DX12 Performance Discussion And Analysis Thread

Andrew Lauritzen · Sep 28, 2015

BRiT said:
Isnt that for the "4gb" nvidia card where only 3.5gb is "fast" memory and the rest is "slow" memory?

It likely goes deeper. This advice is just saying you can't necessarily allocate your entire VRAM as one big chunk of contiguous virtual address space and keep it "resident". This is really bad idea to do regardless of whether or not it's possible anyways so it's good advice all around. Work with several smaller chunks of VRAM and make stuff resident/nonresident as necessary. A single big chunk is too inflexible and inefficient for moving around.

3dilettante · Sep 28, 2015

BRiT said:
Isnt that for the "4gb" nvidia card where only 3.5gb is "fast" memory and the rest is "slow" memory?

Maybe a virtual address limitation to what can be addressed directly?
The one architecture where I've seen this mentioned explicitly is Haswell's, but maybe some of Nvidia's architectures have a similar address ceiling?

Razor1 · Sep 28, 2015

Infinisearch said:
Does GCN have fine grain preemption or fine grain sharing? I thought it was the latter.

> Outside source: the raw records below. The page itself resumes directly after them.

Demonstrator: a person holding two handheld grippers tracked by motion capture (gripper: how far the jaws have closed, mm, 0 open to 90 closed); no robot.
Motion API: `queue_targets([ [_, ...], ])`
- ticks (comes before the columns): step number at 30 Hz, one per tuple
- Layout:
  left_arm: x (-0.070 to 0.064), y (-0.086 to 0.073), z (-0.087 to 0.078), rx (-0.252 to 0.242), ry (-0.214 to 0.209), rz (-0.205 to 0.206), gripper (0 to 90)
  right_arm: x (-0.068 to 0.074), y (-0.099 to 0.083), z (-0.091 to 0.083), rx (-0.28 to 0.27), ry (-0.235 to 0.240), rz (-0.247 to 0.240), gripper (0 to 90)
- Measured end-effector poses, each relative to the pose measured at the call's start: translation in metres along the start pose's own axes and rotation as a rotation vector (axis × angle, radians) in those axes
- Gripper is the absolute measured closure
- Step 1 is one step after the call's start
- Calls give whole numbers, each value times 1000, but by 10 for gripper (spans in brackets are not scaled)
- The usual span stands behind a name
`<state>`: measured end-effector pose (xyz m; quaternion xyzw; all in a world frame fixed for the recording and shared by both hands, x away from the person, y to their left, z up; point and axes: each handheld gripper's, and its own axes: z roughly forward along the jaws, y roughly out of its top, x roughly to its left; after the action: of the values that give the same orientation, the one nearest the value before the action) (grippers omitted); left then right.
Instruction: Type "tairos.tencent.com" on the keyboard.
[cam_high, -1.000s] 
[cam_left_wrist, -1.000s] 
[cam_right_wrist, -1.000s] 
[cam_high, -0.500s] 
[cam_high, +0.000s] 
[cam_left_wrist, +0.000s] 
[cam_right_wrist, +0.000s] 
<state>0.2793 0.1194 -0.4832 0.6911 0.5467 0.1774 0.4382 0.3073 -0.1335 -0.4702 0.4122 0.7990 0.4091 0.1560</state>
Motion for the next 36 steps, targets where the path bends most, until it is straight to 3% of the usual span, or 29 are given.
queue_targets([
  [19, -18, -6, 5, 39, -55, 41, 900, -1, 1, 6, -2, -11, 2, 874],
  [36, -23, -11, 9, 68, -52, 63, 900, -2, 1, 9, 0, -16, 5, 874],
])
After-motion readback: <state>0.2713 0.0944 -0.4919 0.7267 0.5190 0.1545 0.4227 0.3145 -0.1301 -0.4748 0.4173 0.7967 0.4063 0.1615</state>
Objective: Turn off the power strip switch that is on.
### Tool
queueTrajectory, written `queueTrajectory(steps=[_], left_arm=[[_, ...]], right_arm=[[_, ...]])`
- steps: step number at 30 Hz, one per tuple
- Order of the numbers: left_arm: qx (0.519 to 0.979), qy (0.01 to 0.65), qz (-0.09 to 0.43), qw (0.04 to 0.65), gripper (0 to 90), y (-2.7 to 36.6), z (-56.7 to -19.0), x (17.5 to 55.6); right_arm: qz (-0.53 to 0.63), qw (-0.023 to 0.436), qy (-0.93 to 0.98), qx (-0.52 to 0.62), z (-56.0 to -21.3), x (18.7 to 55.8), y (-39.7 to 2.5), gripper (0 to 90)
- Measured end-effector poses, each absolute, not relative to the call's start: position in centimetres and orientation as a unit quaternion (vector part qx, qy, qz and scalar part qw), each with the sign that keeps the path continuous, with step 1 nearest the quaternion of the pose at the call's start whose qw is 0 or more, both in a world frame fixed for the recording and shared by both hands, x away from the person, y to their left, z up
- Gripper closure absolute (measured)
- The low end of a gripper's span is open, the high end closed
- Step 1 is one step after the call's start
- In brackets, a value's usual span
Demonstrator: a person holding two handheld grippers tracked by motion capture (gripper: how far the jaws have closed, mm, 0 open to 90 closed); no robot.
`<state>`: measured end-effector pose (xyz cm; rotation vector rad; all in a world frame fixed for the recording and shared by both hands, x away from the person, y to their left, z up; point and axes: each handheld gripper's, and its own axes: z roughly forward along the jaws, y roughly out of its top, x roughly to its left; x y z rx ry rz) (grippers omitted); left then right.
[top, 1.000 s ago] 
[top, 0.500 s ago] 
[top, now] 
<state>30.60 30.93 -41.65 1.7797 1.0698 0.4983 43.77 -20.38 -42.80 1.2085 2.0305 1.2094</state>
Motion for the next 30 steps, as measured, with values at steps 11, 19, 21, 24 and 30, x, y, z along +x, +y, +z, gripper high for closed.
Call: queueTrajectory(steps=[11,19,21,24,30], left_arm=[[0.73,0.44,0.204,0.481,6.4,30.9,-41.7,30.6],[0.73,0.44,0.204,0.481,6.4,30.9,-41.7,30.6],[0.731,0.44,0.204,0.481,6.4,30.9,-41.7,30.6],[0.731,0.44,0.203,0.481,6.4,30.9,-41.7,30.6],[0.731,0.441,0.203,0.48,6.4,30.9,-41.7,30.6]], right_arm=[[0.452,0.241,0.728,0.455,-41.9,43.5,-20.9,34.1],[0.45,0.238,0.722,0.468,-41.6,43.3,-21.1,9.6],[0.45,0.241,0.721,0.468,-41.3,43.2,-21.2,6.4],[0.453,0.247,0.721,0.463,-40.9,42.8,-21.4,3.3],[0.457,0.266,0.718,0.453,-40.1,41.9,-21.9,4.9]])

GCN has fine grain preemption and sharing, but I think the sharing can only occur over L1 cache (in realtime apps) with CU next to the original CU, when using L2 cache its global to all CU's but there is a performance penalty.

Alessio1989 · Sep 28, 2015

BRiT said:
Isnt that for the "4gb" nvidia card where only 3.5gb is "fast" memory and the rest is "slow" memory?

ToTTenTranz said:
Yup, which comes together with the GTX 660 Ti with 1.5GB at 192bit and 512MB at 64bit.

I don't think there are modern lower-end parts using Turbocache, but I imagine that would also be a big problem.

You still cannot reserve the full VRAM pool anyway.... I remember we cannot ask to reserve the full VRAM pool, and I remember there is and "extra budget" VRAM pool subject eventually to WDDM trim notification (and 5 seconds to free it if required)..

Andrew Lauritzen said:
It likely goes deeper. This advice is just saying you can't necessarily allocate your entire VRAM as one big chunk of contiguous virtual address space and keep it "resident".
This is really bad idea to do regardless of whether or not it's possible anyways so it's good advice all around. Work with several smaller chunks of VRAM and make stuff resident/nonresident as necessary. A single big chunk is too inflexible and inefficient for moving around.

Oh, I didn't notice the MSDN remarks of MakeResident()

Applications must handle MakeResident failures, even if there appears to be enough residency budget available. Physical memory fragmentation and adapter architecture quirks can preclude the utilization of large contiguous ranges.

So, the question is now, can we retrieve the "preferred" chunk size of an adapter? Because I do not like "try-catch" strategies at all.. ù.ù

Alessio1989 · Sep 28, 2015

Make use of NvAPI (when available) to access other Maxwell features

Advanced Rasterization features

Bounding box rasterization mode for quad based geometry

New MSAA features like post depth coverage mask and overriding the coverage mask for routing of data to sub-samples

Programmable MSAA sample locations

Fast Geometry Shader features

Render to cube maps in one geometry pass without geometry amplifications

Render to multiple viewports without geometry amplifications

Use the fast pass-through geometry shader for techniques that need per-triangle data in the pixel shader

New interlocked operations

Enhanced blending ops

New texture filtering ops

Are those things available on non-NDA version of NVAPI?
Why doesn't AMD expose custom MSAA sample on D3D?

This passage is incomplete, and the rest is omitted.